Medicaid Expansion: Will it achieve its promise?
Many analyses of the impact of health reform focus on the large increase in expected Medicaid enrollment. Indeed, our own analysis of potential Medicaid enrollment in Michigan showed as many as 452,000 people could be enrolled come 2014 (link to Cover Michigan) who are not enrolled today. Kaiser’s numbers were slightly higher, at 590,000 potentially new Medicaid enrollees, and more recent Census data suggest the numbers could be even higher. Whatever the actual number, all analysts expect a significant increase in Medicaid enrollment in Michigan over the 1.9 million enrolled in 2010. Providers, states, businesses and community groups are all planning based on these expected increases in Medicaid enrollment.
But are these numbers real? And, does it truly make sense to plan on this basis? The November 24 New England Journal of Medicine had an important article on this topic. Their analysis highlights how important it is to understand what’s behind the numbers as we think about what must happen in 2014 for these projections to become a reality – actual people enrolled in Medicaid.
A significant percentage of individuals identified in our study and counted as part of the expected increase in Medicaid enrollment in 2014 are not actually those who will be newly eligible for Medicaid in 2014. Rather, they are eligible for Medicaid today and not enrolled. In our report, of the 452,000 who are not now but could be enrolled in Medicaid come 2014, 165,000 are already eligible. That means that almost 16 percent of individuals who are uninsured today are already eligible for but not enrolled in Medicaid.

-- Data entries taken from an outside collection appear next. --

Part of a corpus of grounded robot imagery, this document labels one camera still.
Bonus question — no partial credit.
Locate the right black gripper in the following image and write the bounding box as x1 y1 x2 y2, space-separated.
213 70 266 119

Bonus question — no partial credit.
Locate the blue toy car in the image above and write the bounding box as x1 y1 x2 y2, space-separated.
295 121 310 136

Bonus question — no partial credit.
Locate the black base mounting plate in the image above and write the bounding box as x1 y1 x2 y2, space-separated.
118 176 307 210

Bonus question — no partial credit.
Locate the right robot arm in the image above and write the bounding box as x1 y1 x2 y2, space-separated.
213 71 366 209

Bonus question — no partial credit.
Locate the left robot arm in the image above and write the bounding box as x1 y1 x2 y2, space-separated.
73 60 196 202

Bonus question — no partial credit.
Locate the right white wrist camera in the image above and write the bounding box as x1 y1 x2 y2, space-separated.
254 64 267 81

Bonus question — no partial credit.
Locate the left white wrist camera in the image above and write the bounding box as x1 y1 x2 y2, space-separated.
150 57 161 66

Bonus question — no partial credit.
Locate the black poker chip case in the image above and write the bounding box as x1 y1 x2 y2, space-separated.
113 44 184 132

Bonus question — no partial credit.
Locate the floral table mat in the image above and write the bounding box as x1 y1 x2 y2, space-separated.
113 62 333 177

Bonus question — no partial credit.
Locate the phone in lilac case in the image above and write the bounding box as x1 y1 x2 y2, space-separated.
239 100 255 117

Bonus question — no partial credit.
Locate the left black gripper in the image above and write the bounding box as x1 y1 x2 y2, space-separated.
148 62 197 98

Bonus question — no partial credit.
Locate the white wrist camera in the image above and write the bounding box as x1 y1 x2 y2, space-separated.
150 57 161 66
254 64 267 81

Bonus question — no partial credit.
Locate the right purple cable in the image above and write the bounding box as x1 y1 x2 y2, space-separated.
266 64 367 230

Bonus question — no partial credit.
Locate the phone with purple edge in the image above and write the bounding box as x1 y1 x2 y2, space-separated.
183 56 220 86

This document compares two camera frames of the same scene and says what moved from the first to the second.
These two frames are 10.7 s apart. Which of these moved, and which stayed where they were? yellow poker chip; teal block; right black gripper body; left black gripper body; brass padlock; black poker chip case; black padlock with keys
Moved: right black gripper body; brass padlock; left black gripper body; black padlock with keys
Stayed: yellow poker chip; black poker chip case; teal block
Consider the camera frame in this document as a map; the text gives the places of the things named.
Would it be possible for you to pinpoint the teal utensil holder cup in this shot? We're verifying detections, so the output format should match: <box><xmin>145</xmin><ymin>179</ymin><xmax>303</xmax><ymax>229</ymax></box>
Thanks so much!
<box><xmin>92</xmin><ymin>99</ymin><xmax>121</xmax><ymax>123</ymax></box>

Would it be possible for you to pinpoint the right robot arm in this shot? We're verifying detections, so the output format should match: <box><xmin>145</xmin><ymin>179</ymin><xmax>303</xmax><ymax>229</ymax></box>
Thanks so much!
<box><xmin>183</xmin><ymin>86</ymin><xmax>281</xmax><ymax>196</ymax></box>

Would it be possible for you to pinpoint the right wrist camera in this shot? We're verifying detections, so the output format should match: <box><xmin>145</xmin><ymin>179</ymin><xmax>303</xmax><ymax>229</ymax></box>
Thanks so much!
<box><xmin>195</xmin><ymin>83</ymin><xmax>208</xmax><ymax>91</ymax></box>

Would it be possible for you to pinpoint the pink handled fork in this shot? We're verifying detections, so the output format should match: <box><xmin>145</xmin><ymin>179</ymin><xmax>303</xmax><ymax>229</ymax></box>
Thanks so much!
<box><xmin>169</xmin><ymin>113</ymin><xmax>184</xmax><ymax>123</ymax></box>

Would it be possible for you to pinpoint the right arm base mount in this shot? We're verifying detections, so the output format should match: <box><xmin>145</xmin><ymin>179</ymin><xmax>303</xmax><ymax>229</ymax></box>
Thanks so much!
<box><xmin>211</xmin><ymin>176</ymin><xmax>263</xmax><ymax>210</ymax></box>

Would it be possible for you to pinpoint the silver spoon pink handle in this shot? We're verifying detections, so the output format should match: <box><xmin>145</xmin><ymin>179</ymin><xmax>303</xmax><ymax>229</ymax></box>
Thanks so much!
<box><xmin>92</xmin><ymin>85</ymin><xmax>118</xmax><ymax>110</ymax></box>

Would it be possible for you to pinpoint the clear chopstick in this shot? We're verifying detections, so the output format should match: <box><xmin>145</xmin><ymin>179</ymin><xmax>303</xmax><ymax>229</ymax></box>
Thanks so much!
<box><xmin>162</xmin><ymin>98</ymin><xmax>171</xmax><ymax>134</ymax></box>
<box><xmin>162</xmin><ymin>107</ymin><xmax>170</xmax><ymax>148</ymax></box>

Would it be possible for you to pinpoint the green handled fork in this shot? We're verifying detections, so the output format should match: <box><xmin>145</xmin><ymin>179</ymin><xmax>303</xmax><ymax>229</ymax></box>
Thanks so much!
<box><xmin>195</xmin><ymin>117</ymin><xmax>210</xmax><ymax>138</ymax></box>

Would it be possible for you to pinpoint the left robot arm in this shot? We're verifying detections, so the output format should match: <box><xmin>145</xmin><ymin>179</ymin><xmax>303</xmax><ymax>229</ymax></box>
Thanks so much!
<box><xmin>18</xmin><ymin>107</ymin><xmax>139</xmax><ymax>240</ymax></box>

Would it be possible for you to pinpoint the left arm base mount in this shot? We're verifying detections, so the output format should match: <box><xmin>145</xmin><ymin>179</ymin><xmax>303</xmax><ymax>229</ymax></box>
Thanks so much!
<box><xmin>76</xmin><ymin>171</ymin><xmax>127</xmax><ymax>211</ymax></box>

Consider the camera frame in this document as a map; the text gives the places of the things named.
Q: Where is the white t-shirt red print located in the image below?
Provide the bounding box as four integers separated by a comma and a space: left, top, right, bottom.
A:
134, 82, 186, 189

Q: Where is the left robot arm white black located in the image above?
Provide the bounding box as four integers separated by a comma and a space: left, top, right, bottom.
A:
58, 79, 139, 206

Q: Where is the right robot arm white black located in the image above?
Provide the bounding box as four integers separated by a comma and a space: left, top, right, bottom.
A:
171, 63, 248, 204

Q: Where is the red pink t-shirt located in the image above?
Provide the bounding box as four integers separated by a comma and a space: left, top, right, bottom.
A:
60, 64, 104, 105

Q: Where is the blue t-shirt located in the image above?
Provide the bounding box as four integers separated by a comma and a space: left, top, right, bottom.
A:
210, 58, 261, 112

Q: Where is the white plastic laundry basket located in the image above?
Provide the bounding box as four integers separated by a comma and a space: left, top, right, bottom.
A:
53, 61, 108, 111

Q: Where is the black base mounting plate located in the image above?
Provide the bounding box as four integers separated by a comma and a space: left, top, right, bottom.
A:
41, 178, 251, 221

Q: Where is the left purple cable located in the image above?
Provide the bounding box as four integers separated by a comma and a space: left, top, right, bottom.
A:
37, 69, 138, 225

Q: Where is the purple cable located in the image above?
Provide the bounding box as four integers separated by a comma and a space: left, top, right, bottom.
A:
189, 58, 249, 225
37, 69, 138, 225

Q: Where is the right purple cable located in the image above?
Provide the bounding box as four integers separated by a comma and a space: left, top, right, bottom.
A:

Why is that? It’s a combination of reasons.
In some cases, individuals don’t enroll in Medicaid because they don’t want the stigma of being in a public program. In other cases, it has to do with the difficulty inherent in the enrollment process, especially in Michigan. Staff at the Department of Human Services are overwhelmed with applications and their numbers are too few to handle even current demand. The Department recently migrated to a new information system that should be helpful in the future but is not right now. And, many fast track options adopted by other states have not been adopted here in Michigan. So, the enrollment process is unpleasant and difficult for many.
The question is: will these issues be fixed with health care reform? Is there any reason to believe that the Medicaid take-up rate will be higher post 2014 than it is today? The answer is that it could be, but that depends on a number of factors. These include both changes that are inherent in the health care law and those that relate to the way the state implements the Medicaid expansion.
There are many incentives in health care reform that are different from today’s incentives and could encourage more enrollment in Medicaid. The most significant is the mandate requiring individuals to purchase health insurance. This mandate (assuming it withstands court and political challenges) is a significant departure from the current health care environment. While the mandate can significantly change the environment, enforcement will be an issue. First, those who don’t have any reportable income are exempt from the mandate. And second, it isn’t clear there will be adequate funding to enforce it as intended, or that this low income population would be the focus of enforcement. So, this component of health reform may have less impact than some think.
The state has choices in Medicaid enrollment today. It could have adopted many of the fast track options that were implemented by Wisconsin and other states. So far, it has not adopted all that it could. Going forward, the state could simplify Medicaid enrollment and engage in aggressive outreach to those who are eligible but not enrolled.
But even with the much higher match for the newly eligible population, the state will still need to find matching funds for almost 300,000 of those newly eligible and a higher match rate for the 165,000 who are eligible for the existing program but not enrolled. Will the state be aggressive as it could be in its enrollment efforts given the state budget challenges? We hope that 2014 will be a better economic year for Michigan than 2010 has been, but Medicaid already represents 22 percent of the state budget and its costs will continue to go up between now and then. Will the revenue picture be such that the state will want to try and get everyone eligible enrolled?
Predictions are hard to make and our choices about the future are important. For those counting on another half million individuals moving out of the ranks of the uninsured and into Medicaid, the decisions we make as a state over the next several years will be vitally important.